Problem statement
Reproduce every record below, character by character.

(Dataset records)

***

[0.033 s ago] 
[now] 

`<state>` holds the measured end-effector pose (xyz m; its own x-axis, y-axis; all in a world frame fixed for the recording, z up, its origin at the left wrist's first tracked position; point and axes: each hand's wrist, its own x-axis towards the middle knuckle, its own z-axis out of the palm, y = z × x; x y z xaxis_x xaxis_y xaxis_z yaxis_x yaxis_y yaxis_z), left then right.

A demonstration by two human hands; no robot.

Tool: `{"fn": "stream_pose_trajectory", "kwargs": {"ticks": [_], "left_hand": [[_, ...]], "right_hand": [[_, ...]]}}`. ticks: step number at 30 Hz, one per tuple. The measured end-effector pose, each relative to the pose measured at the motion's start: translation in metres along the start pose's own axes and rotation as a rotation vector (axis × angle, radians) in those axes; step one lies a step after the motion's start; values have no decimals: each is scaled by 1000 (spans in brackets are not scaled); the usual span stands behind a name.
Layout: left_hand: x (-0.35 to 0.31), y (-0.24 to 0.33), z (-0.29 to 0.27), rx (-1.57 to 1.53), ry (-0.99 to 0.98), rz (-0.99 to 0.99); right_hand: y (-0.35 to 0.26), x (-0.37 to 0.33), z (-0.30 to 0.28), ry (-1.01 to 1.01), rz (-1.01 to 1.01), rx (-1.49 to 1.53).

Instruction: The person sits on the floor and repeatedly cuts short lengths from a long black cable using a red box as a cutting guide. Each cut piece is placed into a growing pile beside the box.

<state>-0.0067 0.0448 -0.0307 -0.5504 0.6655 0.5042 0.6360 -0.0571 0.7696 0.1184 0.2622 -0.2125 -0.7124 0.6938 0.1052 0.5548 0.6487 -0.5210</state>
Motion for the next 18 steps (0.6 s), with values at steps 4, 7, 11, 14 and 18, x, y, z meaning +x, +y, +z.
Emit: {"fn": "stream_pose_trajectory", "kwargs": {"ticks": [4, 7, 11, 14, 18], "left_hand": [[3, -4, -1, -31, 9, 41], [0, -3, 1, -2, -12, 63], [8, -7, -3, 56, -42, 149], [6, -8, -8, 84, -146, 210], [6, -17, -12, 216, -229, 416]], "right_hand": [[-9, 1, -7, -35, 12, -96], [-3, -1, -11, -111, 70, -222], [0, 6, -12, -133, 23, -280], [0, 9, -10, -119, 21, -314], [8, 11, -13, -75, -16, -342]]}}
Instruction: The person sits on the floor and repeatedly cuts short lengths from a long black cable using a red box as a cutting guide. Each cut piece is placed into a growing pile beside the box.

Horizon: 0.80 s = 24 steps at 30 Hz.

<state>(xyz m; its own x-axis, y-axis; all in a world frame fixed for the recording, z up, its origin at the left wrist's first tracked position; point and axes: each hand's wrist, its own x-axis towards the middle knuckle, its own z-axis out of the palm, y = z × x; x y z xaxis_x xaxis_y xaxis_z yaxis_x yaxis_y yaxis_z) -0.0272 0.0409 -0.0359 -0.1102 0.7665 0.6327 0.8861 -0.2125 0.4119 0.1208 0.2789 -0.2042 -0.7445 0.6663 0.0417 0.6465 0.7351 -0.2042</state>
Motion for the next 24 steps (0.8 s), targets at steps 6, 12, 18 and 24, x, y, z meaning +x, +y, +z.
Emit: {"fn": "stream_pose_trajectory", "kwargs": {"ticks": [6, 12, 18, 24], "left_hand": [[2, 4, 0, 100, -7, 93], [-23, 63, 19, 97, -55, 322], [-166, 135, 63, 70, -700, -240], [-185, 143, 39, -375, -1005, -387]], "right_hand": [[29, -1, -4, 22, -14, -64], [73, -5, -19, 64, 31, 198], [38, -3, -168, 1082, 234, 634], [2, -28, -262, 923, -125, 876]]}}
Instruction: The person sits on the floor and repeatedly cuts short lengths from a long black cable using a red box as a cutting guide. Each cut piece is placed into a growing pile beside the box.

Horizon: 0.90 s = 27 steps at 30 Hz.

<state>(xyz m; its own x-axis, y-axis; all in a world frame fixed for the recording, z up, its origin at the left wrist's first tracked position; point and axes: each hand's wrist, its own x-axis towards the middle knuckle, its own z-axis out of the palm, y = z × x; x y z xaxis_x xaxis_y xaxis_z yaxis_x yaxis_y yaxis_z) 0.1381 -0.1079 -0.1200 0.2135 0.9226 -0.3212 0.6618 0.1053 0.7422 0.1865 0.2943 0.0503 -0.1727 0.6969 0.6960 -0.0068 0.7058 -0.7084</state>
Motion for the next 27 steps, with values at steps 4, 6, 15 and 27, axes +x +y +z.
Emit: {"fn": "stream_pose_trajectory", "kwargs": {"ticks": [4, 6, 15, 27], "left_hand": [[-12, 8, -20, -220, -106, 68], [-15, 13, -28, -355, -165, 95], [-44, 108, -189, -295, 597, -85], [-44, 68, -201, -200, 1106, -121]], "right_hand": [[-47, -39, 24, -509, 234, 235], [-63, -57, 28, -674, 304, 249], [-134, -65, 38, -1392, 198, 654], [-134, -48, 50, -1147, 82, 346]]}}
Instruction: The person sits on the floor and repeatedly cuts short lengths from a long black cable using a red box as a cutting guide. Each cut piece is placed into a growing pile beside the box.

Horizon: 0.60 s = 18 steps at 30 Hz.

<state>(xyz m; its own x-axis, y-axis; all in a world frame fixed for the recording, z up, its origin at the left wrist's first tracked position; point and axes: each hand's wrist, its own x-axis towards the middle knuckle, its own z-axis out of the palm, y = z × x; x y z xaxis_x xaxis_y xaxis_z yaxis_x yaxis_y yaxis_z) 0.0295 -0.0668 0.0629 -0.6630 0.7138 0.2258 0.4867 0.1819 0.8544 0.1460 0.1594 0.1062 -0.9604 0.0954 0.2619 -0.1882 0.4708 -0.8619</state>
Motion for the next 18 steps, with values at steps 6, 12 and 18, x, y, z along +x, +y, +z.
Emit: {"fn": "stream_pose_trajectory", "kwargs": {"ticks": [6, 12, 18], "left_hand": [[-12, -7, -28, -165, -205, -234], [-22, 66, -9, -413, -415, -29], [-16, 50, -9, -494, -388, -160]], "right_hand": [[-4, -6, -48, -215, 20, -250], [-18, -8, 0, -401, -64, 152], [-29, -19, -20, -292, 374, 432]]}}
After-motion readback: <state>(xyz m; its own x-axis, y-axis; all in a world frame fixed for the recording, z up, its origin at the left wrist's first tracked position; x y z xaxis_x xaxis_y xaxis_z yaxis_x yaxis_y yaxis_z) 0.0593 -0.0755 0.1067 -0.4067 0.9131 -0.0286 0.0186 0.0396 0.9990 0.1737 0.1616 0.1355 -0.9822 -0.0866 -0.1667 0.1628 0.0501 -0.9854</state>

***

Solution to the problem
[0.033 s ago] 
[now] 

`<state>` holds the measured end-effector pose (xyz m; its own x-axis, y-axis; all in a world frame fixed for the recording, z up, its origin at the left wrist's first tracked position; point and axes: each hand's wrist, its own x-axis towards the middle knuckle, its own z-axis out of the palm, y = z × x; x y z xaxis_x xaxis_y xaxis_z yaxis_x yaxis_y yaxis_z), left then right.

A demonstration by two human hands; no robot.

Tool: `{"fn": "stream_pose_trajectory", "kwargs": {"ticks": [_], "left_hand": [[_, ...]], "right_hand": [[_, ...]]}}`. ticks: step number at 30 Hz, one per tuple. The measured end-effector pose, each relative to the pose measured at the motion's start: translation in metres along the start pose's own axes and rotation as a rotation vector (axis × angle, radians) in those axes; step one lies a step after the motion's start; values have no decimals: each is scaled by 1000 (spans in brackets are not scaled); the usual span stands behind a name.
Layout: left_hand: x (-0.35 to 0.31), y (-0.24 to 0.33), z (-0.29 to 0.27), rx (-1.57 to 1.53), ry (-0.99 to 0.98), rz (-0.99 to 0.99); right_hand: y (-0.35 to 0.26), x (-0.37 to 0.33), z (-0.30 to 0.28), ry (-1.01 to 1.01), rz (-1.01 to 1.01), rx (-1.49 to 1.53).

Instruction: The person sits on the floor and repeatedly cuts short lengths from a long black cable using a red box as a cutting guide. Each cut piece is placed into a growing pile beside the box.

<state>-0.0067 0.0448 -0.0307 -0.5504 0.6655 0.5042 0.6360 -0.0571 0.7696 0.1184 0.2622 -0.2125 -0.7124 0.6938 0.1052 0.5548 0.6487 -0.5210</state>
Motion for the next 18 steps (0.6 s), with values at steps 4, 7, 11, 14 and 18, x, y, z meaning +x, +y, +z.
Emit: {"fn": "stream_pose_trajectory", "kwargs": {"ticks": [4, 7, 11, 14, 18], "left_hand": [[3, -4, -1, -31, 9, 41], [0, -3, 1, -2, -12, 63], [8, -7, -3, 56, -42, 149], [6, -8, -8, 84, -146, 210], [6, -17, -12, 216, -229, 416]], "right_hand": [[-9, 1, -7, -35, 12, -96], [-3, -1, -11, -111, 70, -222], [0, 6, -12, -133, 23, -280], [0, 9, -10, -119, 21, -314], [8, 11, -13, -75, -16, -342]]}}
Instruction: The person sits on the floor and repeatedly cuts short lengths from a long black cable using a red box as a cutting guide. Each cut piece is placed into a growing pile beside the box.

Horizon: 0.80 s = 24 steps at 30 Hz.

<state>(xyz m; its own x-axis, y-axis; all in a world frame fixed for the recording, z up, its origin at the left wrist's first tracked position; point and axes: each hand's wrist, its own x-axis towards the middle knuckle, its own z-axis out of the palm, y = z × x; x y z xaxis_x xaxis_y xaxis_z yaxis_x yaxis_y yaxis_z) -0.0272 0.0409 -0.0359 -0.1102 0.7665 0.6327 0.8861 -0.2125 0.4119 0.1208 0.2789 -0.2042 -0.7445 0.6663 0.0417 0.6465 0.7351 -0.2042</state>
Motion for the next 24 steps (0.8 s), targets at steps 6, 12, 18 and 24, x, y, z meaning +x, +y, +z.
Emit: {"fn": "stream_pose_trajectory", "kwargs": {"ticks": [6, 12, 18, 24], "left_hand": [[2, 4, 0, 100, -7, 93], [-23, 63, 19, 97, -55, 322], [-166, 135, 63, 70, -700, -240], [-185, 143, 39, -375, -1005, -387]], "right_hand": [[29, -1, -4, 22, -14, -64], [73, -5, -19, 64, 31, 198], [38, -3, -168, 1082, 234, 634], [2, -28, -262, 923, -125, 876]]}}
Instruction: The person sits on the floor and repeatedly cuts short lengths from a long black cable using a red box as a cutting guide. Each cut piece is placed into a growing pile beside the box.

Horizon: 0.90 s = 27 steps at 30 Hz.

<state>(xyz m; its own x-axis, y-axis; all in a world frame fixed for the recording, z up, its origin at the left wrist's first tracked position; point and axes: each hand's wrist, its own x-axis towards the middle knuckle, its own z-axis out of the palm, y = z × x; x y z xaxis_x xaxis_y xaxis_z yaxis_x yaxis_y yaxis_z) 0.1381 -0.1079 -0.1200 0.2135 0.9226 -0.3212 0.6618 0.1053 0.7422 0.1865 0.2943 0.0503 -0.1727 0.6969 0.6960 -0.0068 0.7058 -0.7084</state>
Motion for the next 27 steps, with values at steps 4, 6, 15 and 27, axes +x +y +z.
Emit: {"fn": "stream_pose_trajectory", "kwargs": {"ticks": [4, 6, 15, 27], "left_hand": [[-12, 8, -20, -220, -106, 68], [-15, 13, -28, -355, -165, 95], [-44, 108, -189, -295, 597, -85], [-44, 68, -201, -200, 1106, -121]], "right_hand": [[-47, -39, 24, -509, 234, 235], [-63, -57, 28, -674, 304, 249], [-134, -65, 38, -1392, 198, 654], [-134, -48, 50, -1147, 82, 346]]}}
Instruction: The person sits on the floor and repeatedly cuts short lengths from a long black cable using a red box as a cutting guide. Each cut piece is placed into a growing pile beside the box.

Horizon: 0.60 s = 18 steps at 30 Hz.

<state>(xyz m; its own x-axis, y-axis; all in a world frame fixed for the recording, z up, its origin at the left wrist's first tracked position; point and axes: each hand's wrist, its own x-axis towards the middle knuckle, its own z-axis out of the palm, y = z × x; x y z xaxis_x xaxis_y xaxis_z yaxis_x yaxis_y yaxis_z) 0.0295 -0.0668 0.0629 -0.6630 0.7138 0.2258 0.4867 0.1819 0.8544 0.1460 0.1594 0.1062 -0.9604 0.0954 0.2619 -0.1882 0.4708 -0.8619</state>
Motion for the next 18 steps, with values at steps 6, 12 and 18, x, y, z along +x, +y, +z.
Emit: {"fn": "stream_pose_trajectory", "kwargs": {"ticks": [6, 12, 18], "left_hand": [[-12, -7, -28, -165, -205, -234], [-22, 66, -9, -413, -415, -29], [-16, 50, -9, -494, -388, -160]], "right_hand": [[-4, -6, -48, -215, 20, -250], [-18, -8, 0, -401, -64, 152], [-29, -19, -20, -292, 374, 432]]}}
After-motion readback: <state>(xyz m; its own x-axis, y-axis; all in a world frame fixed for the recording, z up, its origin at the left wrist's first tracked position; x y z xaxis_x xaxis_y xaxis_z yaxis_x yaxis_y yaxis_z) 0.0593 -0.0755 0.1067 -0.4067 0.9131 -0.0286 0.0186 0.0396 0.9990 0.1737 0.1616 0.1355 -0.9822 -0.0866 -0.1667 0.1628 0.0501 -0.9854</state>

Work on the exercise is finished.